14 jan 2026 às 12:51
Em 2026, Vila Velha já ocupa um lugar diferente no mapa econômico capixaba. A cidade deixou de ser vista apenas como território residencial para se afirmar como um ambiente onde negócios encontram estrutura, mercado e previsibilidade. Esse reposicionamento não nasce de um único fator, mas da convergência entre logística eficiente, mercado imobiliário maduro e um ecossistema empreendedor mais funcional.
Do ponto de vista logístico, a localização segue como vantagem competitiva. A proximidade com o porto, somada às conexões com a Região Metropolitana e o interior do Estado, reduz custos operacionais e amplia a capacidade de integração com cadeias produtivas regionais e nacionais. Áreas destinadas à atividade empresarial e logística passaram a atrair empresas de armazenagem, distribuição, serviços e indústria leve, reforçando o papel de Vila Velha como um polo estratégico na economia capixaba.

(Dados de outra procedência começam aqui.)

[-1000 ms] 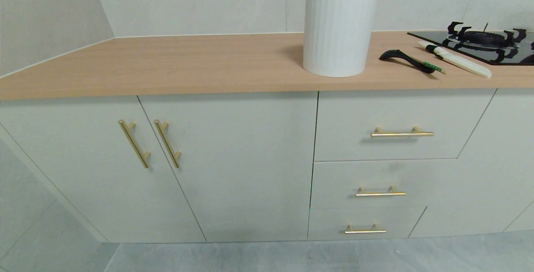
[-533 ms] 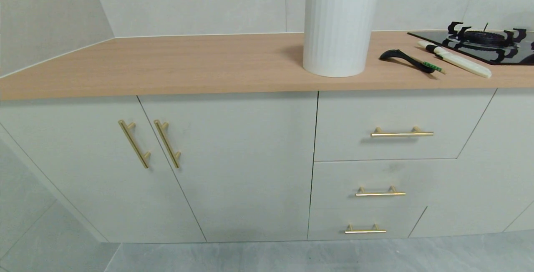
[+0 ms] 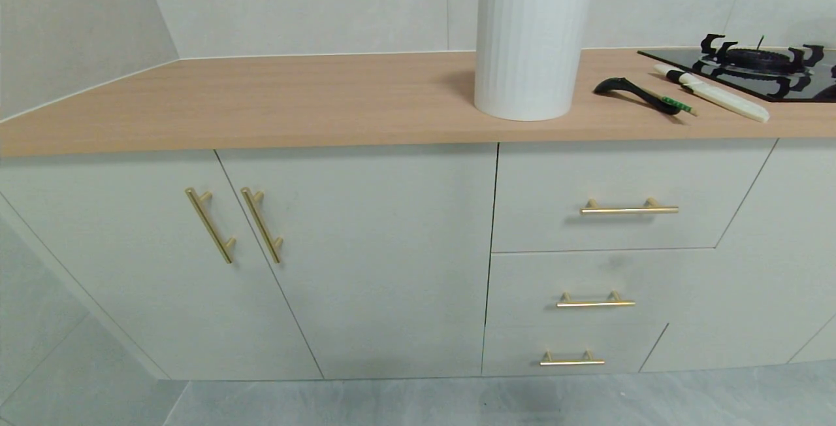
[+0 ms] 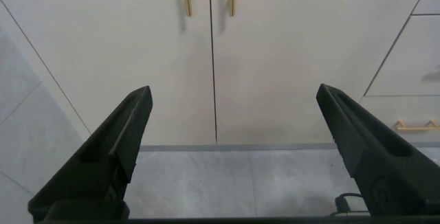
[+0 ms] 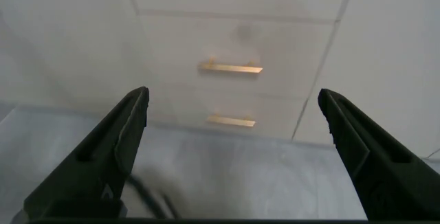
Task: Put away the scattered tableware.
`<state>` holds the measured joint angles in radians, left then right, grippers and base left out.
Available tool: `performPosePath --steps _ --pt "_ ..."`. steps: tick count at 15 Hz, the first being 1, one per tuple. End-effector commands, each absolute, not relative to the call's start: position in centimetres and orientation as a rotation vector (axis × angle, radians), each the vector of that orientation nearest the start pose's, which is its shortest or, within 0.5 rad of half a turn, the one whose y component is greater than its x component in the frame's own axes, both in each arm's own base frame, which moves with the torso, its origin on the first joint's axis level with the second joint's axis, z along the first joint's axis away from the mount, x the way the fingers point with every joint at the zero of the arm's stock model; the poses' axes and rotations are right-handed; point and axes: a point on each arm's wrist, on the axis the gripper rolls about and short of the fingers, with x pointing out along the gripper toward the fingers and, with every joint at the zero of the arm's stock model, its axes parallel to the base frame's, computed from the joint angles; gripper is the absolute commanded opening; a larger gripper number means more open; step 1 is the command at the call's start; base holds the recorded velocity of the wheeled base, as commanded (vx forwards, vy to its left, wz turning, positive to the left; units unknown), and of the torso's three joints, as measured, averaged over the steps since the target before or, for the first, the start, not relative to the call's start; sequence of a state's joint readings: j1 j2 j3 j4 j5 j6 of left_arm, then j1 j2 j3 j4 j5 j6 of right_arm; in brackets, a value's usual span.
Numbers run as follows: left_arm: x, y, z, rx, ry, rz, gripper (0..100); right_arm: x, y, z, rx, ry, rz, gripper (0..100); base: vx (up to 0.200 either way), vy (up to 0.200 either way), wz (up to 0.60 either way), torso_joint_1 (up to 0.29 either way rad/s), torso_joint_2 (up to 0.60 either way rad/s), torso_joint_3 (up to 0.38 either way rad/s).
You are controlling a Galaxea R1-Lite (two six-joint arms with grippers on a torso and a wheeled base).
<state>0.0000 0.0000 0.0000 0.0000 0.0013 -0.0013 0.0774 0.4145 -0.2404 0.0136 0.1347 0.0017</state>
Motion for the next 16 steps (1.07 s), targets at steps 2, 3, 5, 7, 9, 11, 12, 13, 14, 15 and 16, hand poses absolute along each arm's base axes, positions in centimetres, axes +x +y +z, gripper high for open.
performPosePath --steps 2,3,5,7,9,11,12,13,14,15,16 --pt "-2.3 0.0 7.5 -0.002 0.000 0.002 100 8.2 1.3 17.6 0.008 0.374 0.263 100 0.000 0.000 0.00 0.000 0.00 0.000" --pt "-2.3 0.0 7.5 -0.002 0.000 0.002 100 9.8 1.5 17.9 0.008 0.393 0.260 100 0.000 0.000 0.00 0.000 0.00 0.000" --pt "-2.3 0.0 7.5 -0.002 0.000 0.002 100 13.0 1.9 18.1 0.008 0.451 0.260 100 0.000 0.000 0.00 0.000 0.00 0.000" --pt "-2.3 0.0 7.5 -0.002 0.000 0.002 100 16.9 2.4 17.7 0.008 0.508 0.261 100 0.000 0.000 0.00 0.000 0.00 0.000" --pt "-2.3 0.0 7.5 -0.002 0.000 0.002 100 20.5 2.8 16.3 0.008 0.554 0.258 100 0.000 0.000 0.00 0.000 0.00 0.000" --pt "-2.3 0.0 7.5 -0.002 0.000 0.002 100 22.7 3.4 14.2 0.001 0.585 0.268 100 0.000 0.000 0.00 0.000 0.00 0.000" --pt "-2.3 0.0 7.5 -0.002 0.000 0.002 100 23.6 3.6 12.9 -0.003 0.600 0.262 100 0.000 0.000 0.00 0.000 0.00 0.000" --pt "-2.3 0.0 7.5 -0.002 0.000 0.002 100 24.1 3.7 11.9 -0.006 0.618 0.257 100 0.000 0.000 0.00 0.000 0.00 0.000" --pt "-2.3 0.0 7.5 -0.002 0.000 0.002 100 24.7 3.8 11.3 -0.004 0.626 0.257 100 0.000 0.000 0.00 0.000 0.00 0.000" --pt "-2.3 0.0 7.5 -0.002 0.000 0.002 100 25.2 3.8 10.7 -0.006 0.629 0.252 100 0.000 0.000 0.00 0.000 0.00 0.000" --pt "-2.3 0.0 7.5 -0.002 0.000 0.002 100 25.4 3.8 10.4 -0.009 0.632 0.248 100 0.000 0.000 0.00 0.000 0.00 0.000"
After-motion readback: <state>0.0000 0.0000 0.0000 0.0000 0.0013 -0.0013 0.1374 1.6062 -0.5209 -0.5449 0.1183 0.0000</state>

O mercado imobiliário é outro termômetro claro dessa evolução. Nos últimos anos, Vila Velha concentrou a maior parte dos lançamentos da Grande Vitória, com forte valorização do metro quadrado e diversificação do portfólio. Além da moradia, crescem projetos de uso misto, edifícios corporativos e empreendimentos voltados a serviços. Esse movimento indica expectativa de geração de renda, circulação econômica e permanência produtiva, fatores essenciais para a sustentabilidade do crescimento urbano.
No campo do empreendedorismo, os números também apontam avanço. O volume de abertura de empresas segue elevado, com predominância dos setores de serviços, comércio especializado, logística e atividades ligadas à construção e ao mercado imobiliário. A presença de micro e pequenas empresas é expressiva, mas chama atenção o crescimento de negócios estruturados, que demandam crédito, gestão financeira e planejamento de médio prazo — sinal de amadurecimento do ambiente empresarial.
A experiência de quem empreende também passou a contar mais. Processos mais ágeis, mais acesso a serviços de apoio, crédito cooperativo e integração entre diferentes setores reduziram barreiras históricas e aumentaram a eficiência do ecossistema. Em um cenário competitivo, a fluidez para empreender se tornou um ativo econômico tão relevante quanto localização ou infraestrutura física.
Outro elemento decisivo é a organização do território. O uso mais racional do solo e a redução de conflitos entre áreas residenciais e produtivas ampliam a previsibilidade para investimentos. Capital de médio e longo prazo busca exatamente isso: clareza, estabilidade e visão de futuro.
Vila Velha chega a 2026 com um perfil econômico mais equilibrado. Cresce, investe, atrai negócios e passa a reter riqueza. Para o empresariado, esse conjunto de fatores explica por que a cidade deixou de ser apenas um lugar para morar e passou a ser, definitivamente, um lugar para investir e produzir.